Non-Cash Impairment Charge
The Company is required under generally accepted accounting principles (“GAAP”) to assess the carrying value of goodwill, other intangible assets and other long-lived assets whenever circumstances indicate that a decline in value of these items may have occurred. For the third quarter of 2008, management concluded that an impairment test was required to be performed due primarily to the Company’s reduced market capitalization relative to the book value of its equity, as well as other current market conditions.
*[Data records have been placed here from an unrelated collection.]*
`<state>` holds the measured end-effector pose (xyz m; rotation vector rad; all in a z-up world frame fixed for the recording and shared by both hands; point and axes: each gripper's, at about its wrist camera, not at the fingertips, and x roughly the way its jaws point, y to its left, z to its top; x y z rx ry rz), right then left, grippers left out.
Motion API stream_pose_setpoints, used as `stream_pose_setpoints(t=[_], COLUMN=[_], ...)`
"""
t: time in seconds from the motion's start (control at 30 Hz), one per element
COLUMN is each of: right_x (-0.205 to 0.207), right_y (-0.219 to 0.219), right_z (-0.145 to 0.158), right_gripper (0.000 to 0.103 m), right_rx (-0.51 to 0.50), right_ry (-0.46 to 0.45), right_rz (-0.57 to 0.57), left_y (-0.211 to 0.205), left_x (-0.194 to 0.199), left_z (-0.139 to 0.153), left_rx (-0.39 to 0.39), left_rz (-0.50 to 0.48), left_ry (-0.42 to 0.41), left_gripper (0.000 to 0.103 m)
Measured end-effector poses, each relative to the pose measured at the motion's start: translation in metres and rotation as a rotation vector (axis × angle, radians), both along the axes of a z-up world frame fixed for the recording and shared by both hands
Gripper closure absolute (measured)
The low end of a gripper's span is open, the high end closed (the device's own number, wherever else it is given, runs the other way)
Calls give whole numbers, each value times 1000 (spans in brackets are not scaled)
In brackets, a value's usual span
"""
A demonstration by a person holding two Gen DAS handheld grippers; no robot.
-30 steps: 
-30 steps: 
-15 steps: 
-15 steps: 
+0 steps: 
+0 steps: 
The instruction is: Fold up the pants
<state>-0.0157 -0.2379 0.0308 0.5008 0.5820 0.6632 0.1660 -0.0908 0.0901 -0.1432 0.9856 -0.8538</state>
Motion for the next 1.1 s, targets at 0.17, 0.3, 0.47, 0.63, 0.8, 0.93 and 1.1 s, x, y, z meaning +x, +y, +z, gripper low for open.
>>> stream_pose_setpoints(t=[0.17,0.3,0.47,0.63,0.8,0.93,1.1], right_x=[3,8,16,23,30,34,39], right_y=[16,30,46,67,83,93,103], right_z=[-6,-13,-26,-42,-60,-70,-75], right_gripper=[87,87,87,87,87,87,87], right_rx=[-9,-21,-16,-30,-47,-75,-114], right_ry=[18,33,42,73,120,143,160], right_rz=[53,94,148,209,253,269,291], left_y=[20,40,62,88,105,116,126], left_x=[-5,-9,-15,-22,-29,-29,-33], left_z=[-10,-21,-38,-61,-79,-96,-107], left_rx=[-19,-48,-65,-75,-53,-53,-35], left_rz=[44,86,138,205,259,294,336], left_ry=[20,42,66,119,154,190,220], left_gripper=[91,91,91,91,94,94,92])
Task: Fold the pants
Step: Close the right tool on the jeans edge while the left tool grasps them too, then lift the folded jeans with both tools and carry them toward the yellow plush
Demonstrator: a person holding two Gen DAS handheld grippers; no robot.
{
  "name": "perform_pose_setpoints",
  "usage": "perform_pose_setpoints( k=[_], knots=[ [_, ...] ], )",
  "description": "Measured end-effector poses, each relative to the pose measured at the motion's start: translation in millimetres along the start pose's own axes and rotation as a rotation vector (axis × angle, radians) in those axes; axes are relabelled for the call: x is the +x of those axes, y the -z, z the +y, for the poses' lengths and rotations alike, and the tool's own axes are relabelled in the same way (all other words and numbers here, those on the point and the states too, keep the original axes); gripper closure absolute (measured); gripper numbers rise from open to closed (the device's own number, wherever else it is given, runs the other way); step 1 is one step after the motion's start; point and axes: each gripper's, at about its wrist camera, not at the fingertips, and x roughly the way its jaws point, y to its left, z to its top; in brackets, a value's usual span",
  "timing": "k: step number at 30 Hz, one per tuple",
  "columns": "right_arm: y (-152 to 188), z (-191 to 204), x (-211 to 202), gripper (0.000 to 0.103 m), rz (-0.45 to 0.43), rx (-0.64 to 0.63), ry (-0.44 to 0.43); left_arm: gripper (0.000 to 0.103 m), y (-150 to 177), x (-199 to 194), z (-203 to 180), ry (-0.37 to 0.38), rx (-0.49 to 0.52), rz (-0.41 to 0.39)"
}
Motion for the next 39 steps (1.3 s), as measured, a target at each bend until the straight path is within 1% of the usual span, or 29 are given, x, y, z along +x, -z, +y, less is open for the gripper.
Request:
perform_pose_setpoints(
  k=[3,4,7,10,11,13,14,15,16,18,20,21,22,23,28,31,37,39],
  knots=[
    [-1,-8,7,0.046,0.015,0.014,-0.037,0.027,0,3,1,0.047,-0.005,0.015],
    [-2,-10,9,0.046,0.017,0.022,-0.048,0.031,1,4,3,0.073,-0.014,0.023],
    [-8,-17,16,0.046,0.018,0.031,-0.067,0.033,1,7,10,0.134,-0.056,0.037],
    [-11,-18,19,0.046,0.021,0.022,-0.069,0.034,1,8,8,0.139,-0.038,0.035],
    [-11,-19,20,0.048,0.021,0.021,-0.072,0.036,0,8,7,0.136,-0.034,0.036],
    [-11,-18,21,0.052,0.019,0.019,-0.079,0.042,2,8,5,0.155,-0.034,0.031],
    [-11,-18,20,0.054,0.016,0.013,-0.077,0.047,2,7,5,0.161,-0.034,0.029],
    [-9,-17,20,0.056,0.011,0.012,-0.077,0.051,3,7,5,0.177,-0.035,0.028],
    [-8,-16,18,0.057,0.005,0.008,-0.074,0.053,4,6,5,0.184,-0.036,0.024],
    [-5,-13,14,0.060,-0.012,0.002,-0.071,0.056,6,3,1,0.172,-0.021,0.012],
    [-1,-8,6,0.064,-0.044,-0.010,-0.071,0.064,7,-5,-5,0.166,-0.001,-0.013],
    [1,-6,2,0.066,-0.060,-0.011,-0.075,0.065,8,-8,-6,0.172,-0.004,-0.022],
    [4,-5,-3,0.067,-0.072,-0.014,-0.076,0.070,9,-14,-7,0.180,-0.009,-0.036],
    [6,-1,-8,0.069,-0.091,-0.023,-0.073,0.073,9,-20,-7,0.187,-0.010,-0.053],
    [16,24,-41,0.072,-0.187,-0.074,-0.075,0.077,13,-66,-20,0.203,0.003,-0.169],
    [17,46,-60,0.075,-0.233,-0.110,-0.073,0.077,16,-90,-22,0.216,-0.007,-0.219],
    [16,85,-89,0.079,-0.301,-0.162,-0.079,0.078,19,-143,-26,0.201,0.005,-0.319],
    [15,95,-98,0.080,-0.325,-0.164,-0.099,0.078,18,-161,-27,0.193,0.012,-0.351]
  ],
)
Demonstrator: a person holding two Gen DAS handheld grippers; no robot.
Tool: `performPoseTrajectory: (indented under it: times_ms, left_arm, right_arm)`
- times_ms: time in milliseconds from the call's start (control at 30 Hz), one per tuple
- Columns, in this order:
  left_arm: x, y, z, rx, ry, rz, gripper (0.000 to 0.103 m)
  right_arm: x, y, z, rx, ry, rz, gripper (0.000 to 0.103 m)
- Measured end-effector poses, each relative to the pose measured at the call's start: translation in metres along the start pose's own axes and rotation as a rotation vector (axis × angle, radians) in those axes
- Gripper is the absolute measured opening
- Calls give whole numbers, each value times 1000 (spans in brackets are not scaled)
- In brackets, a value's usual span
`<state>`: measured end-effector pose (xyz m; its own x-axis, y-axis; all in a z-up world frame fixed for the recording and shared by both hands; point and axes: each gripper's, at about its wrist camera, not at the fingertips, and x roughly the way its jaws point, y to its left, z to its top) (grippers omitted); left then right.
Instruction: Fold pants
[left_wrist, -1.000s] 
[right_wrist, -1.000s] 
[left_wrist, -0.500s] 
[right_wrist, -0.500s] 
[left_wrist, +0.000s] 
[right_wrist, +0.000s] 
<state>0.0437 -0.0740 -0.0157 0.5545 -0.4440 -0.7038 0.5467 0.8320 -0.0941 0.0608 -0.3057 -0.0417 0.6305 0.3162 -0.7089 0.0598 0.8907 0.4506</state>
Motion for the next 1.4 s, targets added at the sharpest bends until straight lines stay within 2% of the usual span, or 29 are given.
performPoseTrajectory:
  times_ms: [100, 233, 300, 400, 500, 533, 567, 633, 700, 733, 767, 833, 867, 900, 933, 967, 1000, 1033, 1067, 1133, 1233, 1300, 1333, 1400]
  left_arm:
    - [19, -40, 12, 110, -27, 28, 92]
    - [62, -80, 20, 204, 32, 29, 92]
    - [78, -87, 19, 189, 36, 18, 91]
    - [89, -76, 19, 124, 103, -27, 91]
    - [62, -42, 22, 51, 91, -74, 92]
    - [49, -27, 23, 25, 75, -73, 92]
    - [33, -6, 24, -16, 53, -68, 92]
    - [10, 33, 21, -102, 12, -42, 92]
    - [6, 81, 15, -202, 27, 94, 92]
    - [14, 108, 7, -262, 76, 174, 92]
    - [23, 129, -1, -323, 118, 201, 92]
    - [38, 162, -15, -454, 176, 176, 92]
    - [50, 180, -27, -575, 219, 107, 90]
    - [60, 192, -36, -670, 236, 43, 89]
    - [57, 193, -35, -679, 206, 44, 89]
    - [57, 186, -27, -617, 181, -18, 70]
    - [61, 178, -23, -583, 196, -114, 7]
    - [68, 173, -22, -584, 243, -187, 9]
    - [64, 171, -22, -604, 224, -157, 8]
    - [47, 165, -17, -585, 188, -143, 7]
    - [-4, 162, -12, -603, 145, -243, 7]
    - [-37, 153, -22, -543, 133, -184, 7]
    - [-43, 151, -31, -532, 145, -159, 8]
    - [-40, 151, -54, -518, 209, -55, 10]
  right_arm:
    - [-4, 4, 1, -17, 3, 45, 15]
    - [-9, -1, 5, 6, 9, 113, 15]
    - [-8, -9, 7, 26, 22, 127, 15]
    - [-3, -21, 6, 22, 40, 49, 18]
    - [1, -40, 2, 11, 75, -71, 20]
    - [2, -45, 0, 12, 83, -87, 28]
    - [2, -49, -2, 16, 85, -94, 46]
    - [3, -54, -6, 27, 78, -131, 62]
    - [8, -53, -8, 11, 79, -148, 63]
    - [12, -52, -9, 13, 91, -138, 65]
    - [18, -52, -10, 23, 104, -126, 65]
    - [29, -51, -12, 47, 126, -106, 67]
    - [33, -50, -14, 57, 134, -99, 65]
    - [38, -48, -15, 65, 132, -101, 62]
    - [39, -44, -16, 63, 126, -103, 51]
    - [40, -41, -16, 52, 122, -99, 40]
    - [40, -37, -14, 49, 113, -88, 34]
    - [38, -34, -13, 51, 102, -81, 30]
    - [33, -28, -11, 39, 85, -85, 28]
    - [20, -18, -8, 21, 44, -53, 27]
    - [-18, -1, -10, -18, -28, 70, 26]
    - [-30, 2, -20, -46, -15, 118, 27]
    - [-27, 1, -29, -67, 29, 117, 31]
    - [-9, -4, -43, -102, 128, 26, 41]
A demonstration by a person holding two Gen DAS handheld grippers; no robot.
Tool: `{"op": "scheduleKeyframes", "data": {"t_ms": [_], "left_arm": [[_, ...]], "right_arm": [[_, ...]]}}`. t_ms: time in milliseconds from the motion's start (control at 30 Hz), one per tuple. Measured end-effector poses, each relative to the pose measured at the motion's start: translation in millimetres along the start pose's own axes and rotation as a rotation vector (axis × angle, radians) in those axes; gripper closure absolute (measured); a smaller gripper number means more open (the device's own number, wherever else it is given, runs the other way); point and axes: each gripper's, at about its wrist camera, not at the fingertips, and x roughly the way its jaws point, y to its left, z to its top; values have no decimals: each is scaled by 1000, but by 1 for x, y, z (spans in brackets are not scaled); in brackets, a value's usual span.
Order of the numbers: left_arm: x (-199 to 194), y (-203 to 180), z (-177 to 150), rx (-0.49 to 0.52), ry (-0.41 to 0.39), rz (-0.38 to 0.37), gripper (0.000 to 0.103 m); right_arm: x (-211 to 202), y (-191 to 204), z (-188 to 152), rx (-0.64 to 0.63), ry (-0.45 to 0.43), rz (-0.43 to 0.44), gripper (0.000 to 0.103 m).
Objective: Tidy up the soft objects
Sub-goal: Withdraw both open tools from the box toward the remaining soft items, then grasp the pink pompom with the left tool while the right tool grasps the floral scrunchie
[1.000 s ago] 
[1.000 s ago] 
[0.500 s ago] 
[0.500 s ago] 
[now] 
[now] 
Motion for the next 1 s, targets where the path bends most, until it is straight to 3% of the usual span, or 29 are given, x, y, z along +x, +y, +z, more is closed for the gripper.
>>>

After performing the interim test for impairment, it was determined that goodwill, the intangible asset and the long-lived assets were impaired and the Company accordingly recorded a non-cash impairment charge in the amount of $69.8 million pre-tax and $60.7 million after-tax or $3.83 per diluted share during the third quarter of 2008. The non-cash impairment charge of $69.8 million consisted of $44.0 million for goodwill, $6.0 million for the intangible asset and $19.8 million for long-lived assets. The Company has not completed the fair value allocation process necessary to determine the final impairment of goodwill. This process is expected to be completed during the fourth quarter of fiscal 2008.
Restaurant Development
During the first three quarters of fiscal 2008, the Company opened new Morton’s steakhouses in Naperville, IL (March) and in Coral Gables, FL (June). During the fourth quarter of fiscal 2008, the Company expects to open three Morton’s steakhouses (Brooklyn, NY; Sacramento, CA; and Ft. Lauderdale, FL). Additionally, the Company has entered into leases to open new Morton’s steakhouses in Dallas, TX; Indian Wells, CA; Overland Park/Leawood, KS; Mexico City, Mexico (through a joint venture structure); and Miami Beach, FL.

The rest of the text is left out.